Return the records that follow unaltered. Omit every picture.

***** The input

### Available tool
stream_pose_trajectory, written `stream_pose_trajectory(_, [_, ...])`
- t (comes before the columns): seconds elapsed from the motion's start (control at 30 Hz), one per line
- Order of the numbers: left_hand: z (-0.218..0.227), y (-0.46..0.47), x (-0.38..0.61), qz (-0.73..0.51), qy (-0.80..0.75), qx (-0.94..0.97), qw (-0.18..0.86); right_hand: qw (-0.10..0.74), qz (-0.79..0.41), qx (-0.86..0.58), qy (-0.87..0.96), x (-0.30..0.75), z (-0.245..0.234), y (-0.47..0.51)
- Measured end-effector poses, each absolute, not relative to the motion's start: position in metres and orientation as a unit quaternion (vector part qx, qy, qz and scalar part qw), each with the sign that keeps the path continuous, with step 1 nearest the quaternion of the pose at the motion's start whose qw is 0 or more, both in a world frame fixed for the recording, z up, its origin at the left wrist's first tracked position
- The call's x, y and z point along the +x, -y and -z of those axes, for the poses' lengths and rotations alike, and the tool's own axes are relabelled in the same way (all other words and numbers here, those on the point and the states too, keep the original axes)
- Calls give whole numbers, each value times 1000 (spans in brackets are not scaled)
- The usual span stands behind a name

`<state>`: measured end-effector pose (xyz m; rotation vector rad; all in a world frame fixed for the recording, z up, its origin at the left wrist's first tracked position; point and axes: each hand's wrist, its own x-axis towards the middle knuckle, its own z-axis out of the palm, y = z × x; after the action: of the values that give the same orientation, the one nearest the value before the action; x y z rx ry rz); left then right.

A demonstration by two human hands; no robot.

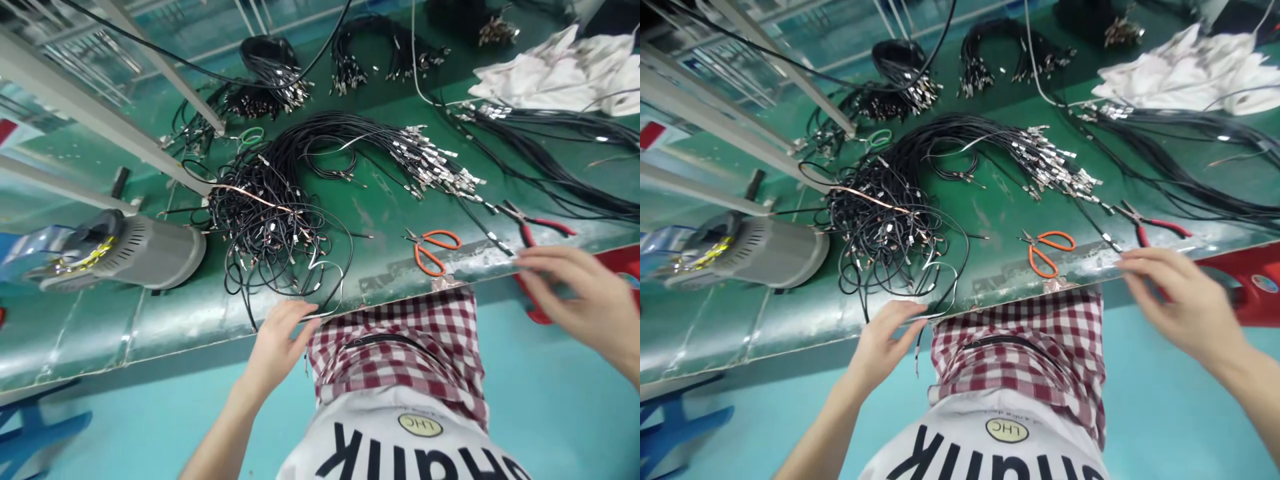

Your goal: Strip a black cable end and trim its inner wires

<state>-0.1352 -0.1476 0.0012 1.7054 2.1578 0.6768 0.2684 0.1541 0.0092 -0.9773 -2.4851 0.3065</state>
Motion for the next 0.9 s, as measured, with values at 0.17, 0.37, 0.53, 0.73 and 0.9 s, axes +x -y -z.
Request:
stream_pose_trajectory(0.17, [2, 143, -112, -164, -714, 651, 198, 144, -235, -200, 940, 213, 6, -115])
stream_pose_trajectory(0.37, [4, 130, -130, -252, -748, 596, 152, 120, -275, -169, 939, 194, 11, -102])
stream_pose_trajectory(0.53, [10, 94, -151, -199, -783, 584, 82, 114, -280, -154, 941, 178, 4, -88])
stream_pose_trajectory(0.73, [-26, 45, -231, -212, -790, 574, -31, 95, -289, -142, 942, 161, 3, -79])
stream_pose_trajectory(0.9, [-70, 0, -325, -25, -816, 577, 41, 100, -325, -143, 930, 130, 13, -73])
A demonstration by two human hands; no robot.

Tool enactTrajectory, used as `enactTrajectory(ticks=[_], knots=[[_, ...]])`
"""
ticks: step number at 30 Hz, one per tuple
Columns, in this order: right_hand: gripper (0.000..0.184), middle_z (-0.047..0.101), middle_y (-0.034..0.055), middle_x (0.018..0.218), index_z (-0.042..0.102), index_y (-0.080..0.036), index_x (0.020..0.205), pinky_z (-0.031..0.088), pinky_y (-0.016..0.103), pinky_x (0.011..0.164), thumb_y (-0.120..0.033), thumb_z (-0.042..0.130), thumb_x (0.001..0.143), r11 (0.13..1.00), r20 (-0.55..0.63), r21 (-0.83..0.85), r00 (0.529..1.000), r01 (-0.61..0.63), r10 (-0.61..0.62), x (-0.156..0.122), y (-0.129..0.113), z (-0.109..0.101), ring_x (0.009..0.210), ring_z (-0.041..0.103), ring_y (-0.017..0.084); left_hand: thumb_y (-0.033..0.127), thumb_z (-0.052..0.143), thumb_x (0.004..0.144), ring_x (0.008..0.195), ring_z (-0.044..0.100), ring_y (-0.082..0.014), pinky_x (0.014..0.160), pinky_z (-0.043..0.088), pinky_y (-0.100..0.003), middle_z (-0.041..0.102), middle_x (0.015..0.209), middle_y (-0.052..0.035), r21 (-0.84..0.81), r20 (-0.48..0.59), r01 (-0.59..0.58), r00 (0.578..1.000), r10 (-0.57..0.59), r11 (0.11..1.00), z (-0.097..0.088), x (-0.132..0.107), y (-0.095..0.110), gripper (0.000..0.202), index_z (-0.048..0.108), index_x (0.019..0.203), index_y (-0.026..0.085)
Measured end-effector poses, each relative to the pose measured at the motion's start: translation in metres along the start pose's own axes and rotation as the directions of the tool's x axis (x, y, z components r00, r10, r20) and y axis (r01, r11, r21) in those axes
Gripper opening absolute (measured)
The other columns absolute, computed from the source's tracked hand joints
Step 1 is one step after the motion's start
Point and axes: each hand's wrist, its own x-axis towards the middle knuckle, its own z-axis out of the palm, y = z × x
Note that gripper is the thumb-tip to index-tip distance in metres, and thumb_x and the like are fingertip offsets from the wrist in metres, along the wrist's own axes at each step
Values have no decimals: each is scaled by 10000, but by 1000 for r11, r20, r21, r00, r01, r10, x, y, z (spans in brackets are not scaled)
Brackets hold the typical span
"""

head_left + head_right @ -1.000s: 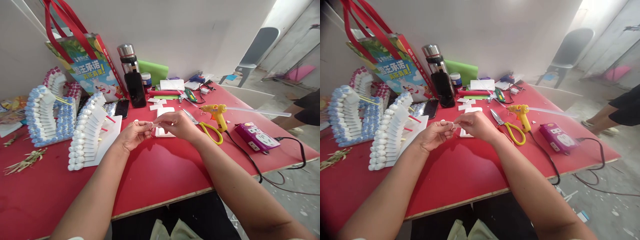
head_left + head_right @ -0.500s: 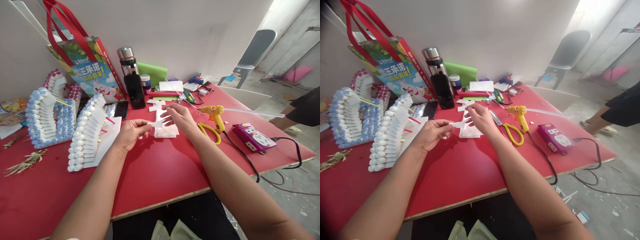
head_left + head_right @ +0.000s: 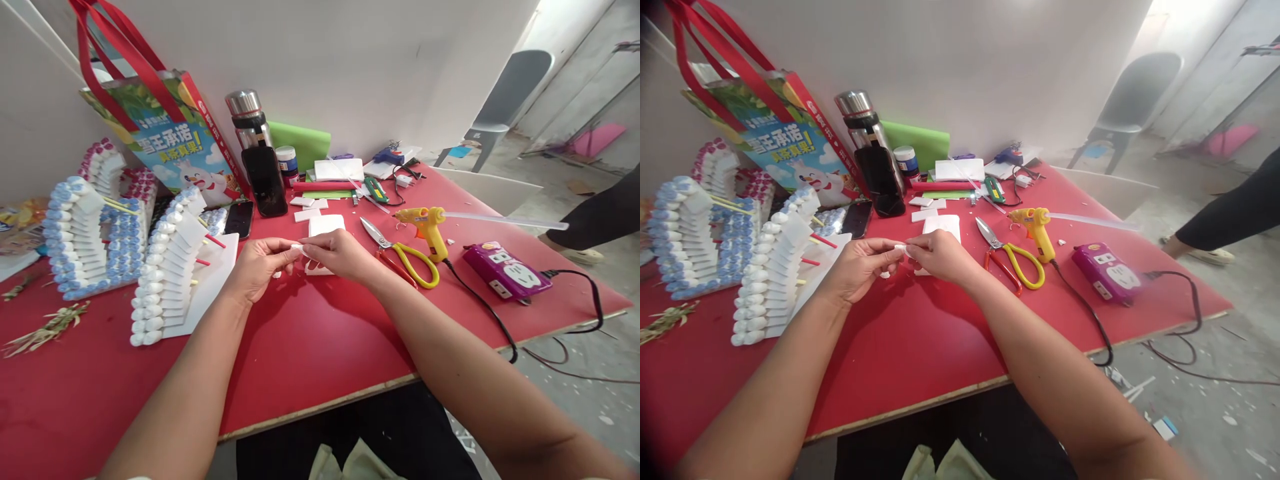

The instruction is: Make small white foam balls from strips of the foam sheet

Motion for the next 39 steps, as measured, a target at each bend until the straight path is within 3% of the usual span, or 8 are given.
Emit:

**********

▶ Finished task:
### Available tool
stream_pose_trajectory, written `stream_pose_trajectory(_, [_, ...])`
- t (comes before the columns): seconds elapsed from the motion's start (control at 30 Hz), one per line
- Order of the numbers: left_hand: z (-0.218..0.227), y (-0.46..0.47), x (-0.38..0.61), qz (-0.73..0.51), qy (-0.80..0.75), qx (-0.94..0.97), qw (-0.18..0.86); right_hand: qw (-0.10..0.74), qz (-0.79..0.41), qx (-0.86..0.58), qy (-0.87..0.96), x (-0.30..0.75), z (-0.245..0.234), y (-0.47..0.51)
- Measured end-effector poses, each absolute, not relative to the motion's start: position in metres and orientation as a unit quaternion (vector part qx, qy, qz and scalar part qw), each with the sign that keeps the path continuous, with step 1 nearest the quaternion of the pose at the motion's start whose qw is 0 or more, both in a world frame fixed for the recording, z up, its origin at the left wrist's first tracked position
- The call's x, y and z point along the +x, -y and -z of those axes, for the poses' lengths and rotations alike, and the tool's own axes are relabelled in the same way (all other words and numbers here, those on the point and the states too, keep the original axes)
- Calls give whole numbers, each value times 1000 (spans in brackets are not scaled)
- The usual span stands behind a name

`<state>`: measured end-effector pose (xyz m; rotation vector rad; all in a world frame fixed for the recording, z up, its origin at the left wrist's first tracked position; point and axes: each hand's wrist, its own x-axis towards the middle knuckle, its own z-axis out of the palm, y = z × x; after the action: of the values that give the same orientation, the one nearest the value before the action; x y z rx ry rz); left then right.

A demonstration by two human hands; no robot.


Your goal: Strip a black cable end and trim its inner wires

<state>-0.1352 -0.1476 0.0012 1.7054 2.1578 0.6768 0.2684 0.1541 0.0092 -0.9773 -2.4851 0.3065</state>
Motion for the next 0.9 s, as measured, with values at 0.17, 0.37, 0.53, 0.73 and 0.9 s, axes +x -y -z.
Request:
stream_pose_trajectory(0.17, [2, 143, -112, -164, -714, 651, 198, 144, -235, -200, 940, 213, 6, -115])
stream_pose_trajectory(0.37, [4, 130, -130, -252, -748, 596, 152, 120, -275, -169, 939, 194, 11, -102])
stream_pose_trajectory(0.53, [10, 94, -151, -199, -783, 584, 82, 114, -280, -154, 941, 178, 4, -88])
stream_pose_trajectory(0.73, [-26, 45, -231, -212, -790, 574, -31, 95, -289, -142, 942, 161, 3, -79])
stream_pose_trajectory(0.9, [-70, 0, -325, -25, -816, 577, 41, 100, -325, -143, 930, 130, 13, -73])
A demonstration by two human hands; no robot.

Tool enactTrajectory, used as `enactTrajectory(ticks=[_], knots=[[_, ...]])`
"""
ticks: step number at 30 Hz, one per tuple
Columns, in this order: right_hand: gripper (0.000..0.184), middle_z (-0.047..0.101), middle_y (-0.034..0.055), middle_x (0.018..0.218), index_z (-0.042..0.102), index_y (-0.080..0.036), index_x (0.020..0.205), pinky_z (-0.031..0.088), pinky_y (-0.016..0.103), pinky_x (0.011..0.164), thumb_y (-0.120..0.033), thumb_z (-0.042..0.130), thumb_x (0.001..0.143), r11 (0.13..1.00), r20 (-0.55..0.63), r21 (-0.83..0.85), r00 (0.529..1.000), r01 (-0.61..0.63), r10 (-0.61..0.62), x (-0.156..0.122), y (-0.129..0.113), z (-0.109..0.101), ring_x (0.009..0.210), ring_z (-0.041..0.103), ring_y (-0.017..0.084); left_hand: thumb_y (-0.033..0.127), thumb_z (-0.052..0.143), thumb_x (0.004..0.144), ring_x (0.008..0.195), ring_z (-0.044..0.100), ring_y (-0.082..0.014), pinky_x (0.014..0.160), pinky_z (-0.043..0.088), pinky_y (-0.100..0.003), middle_z (-0.041..0.102), middle_x (0.015..0.209), middle_y (-0.052..0.035), r21 (-0.84..0.81), r20 (-0.48..0.59), r01 (-0.59..0.58), r00 (0.578..1.000), r10 (-0.57..0.59), r11 (0.11..1.00), z (-0.097..0.088), x (-0.132..0.107), y (-0.095..0.110), gripper (0.000..0.202), index_z (-0.048..0.108), index_x (0.019..0.203), index_y (-0.026..0.085)
Measured end-effector poses, each relative to the pose measured at the motion's start: translation in metres along the start pose's own axes and rotation as the directions of the tool's x axis (x, y, z components r00, r10, r20) and y axis (r01, r11, r21) in those axes
Gripper opening absolute (measured)
The other columns absolute, computed from the source's tracked hand joints
Step 1 is one step after the motion's start
Point and axes: each hand's wrist, its own x-axis towards the middle knuckle, its own z-axis out of the palm, y = z × x
Note that gripper is the thumb-tip to index-tip distance in metres, and thumb_x and the like are fingertip offsets from the wrist in metres, along the wrist's own axes at each step
Values have no decimals: each is scaled by 10000, but by 1000 for r11, r20, r21, r00, r01, r10, x, y, z (spans in brackets are not scaled)
Brackets hold the typical span
"""

head_left + head_right @ -1.000s: 
head_left + head_right @ -0.500s: 
head_left + head_right @ +0.000s: 

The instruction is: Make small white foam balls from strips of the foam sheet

Motion for the next 39 steps, as measured, a target at each bend until the straight path is within 3% of the usual span, or 8 are given.
Emit:

The work on the exercise is done.